◆ **Required work**: Copy out all of the entries below without any change.

◆ **Task material**:
────────────────────
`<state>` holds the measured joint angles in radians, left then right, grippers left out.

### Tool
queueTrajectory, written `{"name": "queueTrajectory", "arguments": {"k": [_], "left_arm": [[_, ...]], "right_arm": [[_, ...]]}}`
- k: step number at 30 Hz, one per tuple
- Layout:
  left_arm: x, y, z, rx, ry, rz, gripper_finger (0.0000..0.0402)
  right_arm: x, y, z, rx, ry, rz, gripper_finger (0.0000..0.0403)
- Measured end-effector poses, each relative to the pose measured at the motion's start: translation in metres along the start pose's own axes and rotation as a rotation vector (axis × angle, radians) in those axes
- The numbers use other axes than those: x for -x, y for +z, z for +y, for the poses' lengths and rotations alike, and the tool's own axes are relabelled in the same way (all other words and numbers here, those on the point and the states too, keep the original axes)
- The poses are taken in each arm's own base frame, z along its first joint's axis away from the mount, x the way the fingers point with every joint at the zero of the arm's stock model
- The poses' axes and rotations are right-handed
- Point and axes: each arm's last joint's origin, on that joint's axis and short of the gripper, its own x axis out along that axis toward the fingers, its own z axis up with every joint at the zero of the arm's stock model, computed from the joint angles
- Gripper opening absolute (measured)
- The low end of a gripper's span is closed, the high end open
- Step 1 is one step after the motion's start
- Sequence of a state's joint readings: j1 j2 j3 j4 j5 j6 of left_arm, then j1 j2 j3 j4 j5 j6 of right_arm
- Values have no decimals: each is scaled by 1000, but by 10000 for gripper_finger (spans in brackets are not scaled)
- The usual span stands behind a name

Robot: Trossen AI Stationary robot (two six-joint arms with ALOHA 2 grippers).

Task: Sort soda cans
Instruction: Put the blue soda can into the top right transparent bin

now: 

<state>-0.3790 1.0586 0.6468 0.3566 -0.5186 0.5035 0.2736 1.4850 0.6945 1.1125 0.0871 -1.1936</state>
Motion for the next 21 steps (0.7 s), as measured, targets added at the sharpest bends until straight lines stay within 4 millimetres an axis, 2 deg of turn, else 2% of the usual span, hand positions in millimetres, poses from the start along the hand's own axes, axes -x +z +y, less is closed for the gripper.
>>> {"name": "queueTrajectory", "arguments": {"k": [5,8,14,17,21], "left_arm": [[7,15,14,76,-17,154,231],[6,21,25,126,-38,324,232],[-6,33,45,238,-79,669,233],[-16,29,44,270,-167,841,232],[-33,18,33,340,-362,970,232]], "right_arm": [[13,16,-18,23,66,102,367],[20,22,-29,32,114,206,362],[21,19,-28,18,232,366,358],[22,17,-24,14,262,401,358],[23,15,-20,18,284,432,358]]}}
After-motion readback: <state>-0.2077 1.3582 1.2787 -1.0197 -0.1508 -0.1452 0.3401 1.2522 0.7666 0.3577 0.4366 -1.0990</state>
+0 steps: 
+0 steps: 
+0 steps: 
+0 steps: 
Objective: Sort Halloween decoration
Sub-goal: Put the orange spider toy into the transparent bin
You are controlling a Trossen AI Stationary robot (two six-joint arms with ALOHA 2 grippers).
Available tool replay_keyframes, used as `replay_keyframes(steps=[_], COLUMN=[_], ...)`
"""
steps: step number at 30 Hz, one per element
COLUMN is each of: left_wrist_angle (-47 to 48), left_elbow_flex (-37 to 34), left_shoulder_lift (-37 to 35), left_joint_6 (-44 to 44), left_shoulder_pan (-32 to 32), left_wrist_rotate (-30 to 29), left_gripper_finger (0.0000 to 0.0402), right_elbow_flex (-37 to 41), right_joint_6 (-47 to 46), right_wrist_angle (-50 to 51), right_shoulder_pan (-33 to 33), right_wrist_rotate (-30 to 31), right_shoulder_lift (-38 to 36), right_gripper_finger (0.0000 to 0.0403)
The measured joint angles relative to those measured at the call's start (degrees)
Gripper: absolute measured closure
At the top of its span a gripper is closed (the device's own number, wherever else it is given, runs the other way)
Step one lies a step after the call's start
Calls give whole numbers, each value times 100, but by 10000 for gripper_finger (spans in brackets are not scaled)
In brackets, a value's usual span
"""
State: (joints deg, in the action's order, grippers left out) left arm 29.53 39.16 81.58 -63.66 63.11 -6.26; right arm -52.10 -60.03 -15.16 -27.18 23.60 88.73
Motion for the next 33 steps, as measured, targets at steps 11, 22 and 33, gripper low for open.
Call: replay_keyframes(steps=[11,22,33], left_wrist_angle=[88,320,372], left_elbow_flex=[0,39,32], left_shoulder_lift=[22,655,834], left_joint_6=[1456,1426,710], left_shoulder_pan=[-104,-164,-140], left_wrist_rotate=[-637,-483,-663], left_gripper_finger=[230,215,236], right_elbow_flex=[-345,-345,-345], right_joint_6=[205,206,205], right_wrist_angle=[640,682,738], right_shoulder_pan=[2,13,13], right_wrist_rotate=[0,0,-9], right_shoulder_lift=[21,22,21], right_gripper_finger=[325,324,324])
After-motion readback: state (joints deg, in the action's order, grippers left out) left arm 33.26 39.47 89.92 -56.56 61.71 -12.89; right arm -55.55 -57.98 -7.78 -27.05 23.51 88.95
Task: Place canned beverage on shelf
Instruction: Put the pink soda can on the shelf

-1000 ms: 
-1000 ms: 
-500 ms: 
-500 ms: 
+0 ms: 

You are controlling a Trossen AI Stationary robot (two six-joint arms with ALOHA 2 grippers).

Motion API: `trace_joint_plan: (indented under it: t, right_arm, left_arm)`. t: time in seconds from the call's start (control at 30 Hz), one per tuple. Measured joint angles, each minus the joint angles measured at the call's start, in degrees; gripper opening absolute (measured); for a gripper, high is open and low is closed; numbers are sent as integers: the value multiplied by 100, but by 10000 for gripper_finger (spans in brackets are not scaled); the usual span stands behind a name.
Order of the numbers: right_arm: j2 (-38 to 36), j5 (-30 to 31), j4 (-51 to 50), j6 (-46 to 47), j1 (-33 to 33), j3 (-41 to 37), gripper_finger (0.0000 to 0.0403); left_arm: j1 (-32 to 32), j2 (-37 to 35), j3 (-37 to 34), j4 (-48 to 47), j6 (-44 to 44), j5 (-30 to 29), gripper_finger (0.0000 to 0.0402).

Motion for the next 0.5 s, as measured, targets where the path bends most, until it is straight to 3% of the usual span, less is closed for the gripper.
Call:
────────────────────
◆ **Answer to this task**:
`<state>` holds the measured joint angles in radians, left then right, grippers left out.

### Tool
queueTrajectory, written `{"name": "queueTrajectory", "arguments": {"k": [_], "left_arm": [[_, ...]], "right_arm": [[_, ...]]}}`
- k: step number at 30 Hz, one per tuple
- Layout:
  left_arm: x, y, z, rx, ry, rz, gripper_finger (0.0000..0.0402)
  right_arm: x, y, z, rx, ry, rz, gripper_finger (0.0000..0.0403)
- Measured end-effector poses, each relative to the pose measured at the motion's start: translation in metres along the start pose's own axes and rotation as a rotation vector (axis × angle, radians) in those axes
- The numbers use other axes than those: x for -x, y for +z, z for +y, for the poses' lengths and rotations alike, and the tool's own axes are relabelled in the same way (all other words and numbers here, those on the point and the states too, keep the original axes)
- The poses are taken in each arm's own base frame, z along its first joint's axis away from the mount, x the way the fingers point with every joint at the zero of the arm's stock model
- The poses' axes and rotations are right-handed
- Point and axes: each arm's last joint's origin, on that joint's axis and short of the gripper, its own x axis out along that axis toward the fingers, its own z axis up with every joint at the zero of the arm's stock model, computed from the joint angles
- Gripper opening absolute (measured)
- The low end of a gripper's span is closed, the high end open
- Step 1 is one step after the motion's start
- Sequence of a state's joint readings: j1 j2 j3 j4 j5 j6 of left_arm, then j1 j2 j3 j4 j5 j6 of right_arm
- Values have no decimals: each is scaled by 1000, but by 10000 for gripper_finger (spans in brackets are not scaled)
- The usual span stands behind a name

Robot: Trossen AI Stationary robot (two six-joint arms with ALOHA 2 grippers).

Task: Sort soda cans
Instruction: Put the blue soda can into the top right transparent bin

now: 

<state>-0.3790 1.0586 0.6468 0.3566 -0.5186 0.5035 0.2736 1.4850 0.6945 1.1125 0.0871 -1.1936</state>
Motion for the next 21 steps (0.7 s), as measured, targets added at the sharpest bends until straight lines stay within 4 millimetres an axis, 2 deg of turn, else 2% of the usual span, hand positions in millimetres, poses from the start along the hand's own axes, axes -x +z +y, less is closed for the gripper.
>>> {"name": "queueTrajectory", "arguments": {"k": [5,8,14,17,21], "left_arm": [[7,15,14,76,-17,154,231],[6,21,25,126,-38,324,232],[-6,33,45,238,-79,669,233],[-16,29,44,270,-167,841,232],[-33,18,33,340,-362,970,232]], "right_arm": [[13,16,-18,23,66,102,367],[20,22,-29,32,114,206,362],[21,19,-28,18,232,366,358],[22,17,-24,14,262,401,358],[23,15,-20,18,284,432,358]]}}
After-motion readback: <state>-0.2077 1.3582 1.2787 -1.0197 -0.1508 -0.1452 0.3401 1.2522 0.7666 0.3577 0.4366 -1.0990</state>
+0 steps: 
+0 steps: 
+0 steps: 
+0 steps: 
Objective: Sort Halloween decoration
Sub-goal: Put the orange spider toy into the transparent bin
You are controlling a Trossen AI Stationary robot (two six-joint arms with ALOHA 2 grippers).
Available tool replay_keyframes, used as `replay_keyframes(steps=[_], COLUMN=[_], ...)`
"""
steps: step number at 30 Hz, one per element
COLUMN is each of: left_wrist_angle (-47 to 48), left_elbow_flex (-37 to 34), left_shoulder_lift (-37 to 35), left_joint_6 (-44 to 44), left_shoulder_pan (-32 to 32), left_wrist_rotate (-30 to 29), left_gripper_finger (0.0000 to 0.0402), right_elbow_flex (-37 to 41), right_joint_6 (-47 to 46), right_wrist_angle (-50 to 51), right_shoulder_pan (-33 to 33), right_wrist_rotate (-30 to 31), right_shoulder_lift (-38 to 36), right_gripper_finger (0.0000 to 0.0403)
The measured joint angles relative to those measured at the call's start (degrees)
Gripper: absolute measured closure
At the top of its span a gripper is closed (the device's own number, wherever else it is given, runs the other way)
Step one lies a step after the call's start
Calls give whole numbers, each value times 100, but by 10000 for gripper_finger (spans in brackets are not scaled)
In brackets, a value's usual span
"""
State: (joints deg, in the action's order, grippers left out) left arm 29.53 39.16 81.58 -63.66 63.11 -6.26; right arm -52.10 -60.03 -15.16 -27.18 23.60 88.73
Motion for the next 33 steps, as measured, targets at steps 11, 22 and 33, gripper low for open.
Call: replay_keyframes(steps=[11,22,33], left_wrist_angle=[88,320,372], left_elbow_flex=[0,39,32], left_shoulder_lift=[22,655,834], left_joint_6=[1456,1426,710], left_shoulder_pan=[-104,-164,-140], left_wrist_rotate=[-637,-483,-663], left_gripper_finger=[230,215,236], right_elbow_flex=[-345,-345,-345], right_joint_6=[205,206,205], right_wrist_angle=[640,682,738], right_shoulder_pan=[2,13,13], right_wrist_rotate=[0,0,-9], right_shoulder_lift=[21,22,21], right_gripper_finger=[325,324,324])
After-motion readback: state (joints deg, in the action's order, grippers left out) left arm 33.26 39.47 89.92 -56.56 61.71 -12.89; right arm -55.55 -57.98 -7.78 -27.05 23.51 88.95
Task: Place canned beverage on shelf
Instruction: Put the pink soda can on the shelf

-1000 ms: 
-1000 ms: 
-500 ms: 
-500 ms: 
+0 ms: 

You are controlling a Trossen AI Stationary robot (two six-joint arms with ALOHA 2 grippers).

Motion API: `trace_joint_plan: (indented under it: t, right_arm, left_arm)`. t: time in seconds from the call's start (control at 30 Hz), one per tuple. Measured joint angles, each minus the joint angles measured at the call's start, in degrees; gripper opening absolute (measured); for a gripper, high is open and low is closed; numbers are sent as integers: the value multiplied by 100, but by 10000 for gripper_finger (spans in brackets are not scaled); the usual span stands behind a name.
Order of the numbers: right_arm: j2 (-38 to 36), j5 (-30 to 31), j4 (-51 to 50), j6 (-46 to 47), j1 (-33 to 33), j3 (-41 to 37), gripper_finger (0.0000 to 0.0403); left_arm: j1 (-32 to 32), j2 (-37 to 35), j3 (-37 to 34), j4 (-48 to 47), j6 (-44 to 44), j5 (-30 to 29), gripper_finger (0.0000 to 0.0402).

Motion for the next 0.5 s, as measured, targets where the path bends most, until it is straight to 3% of the usual span, less is closed for the gripper.
Call:

What this exercise required has been given in full.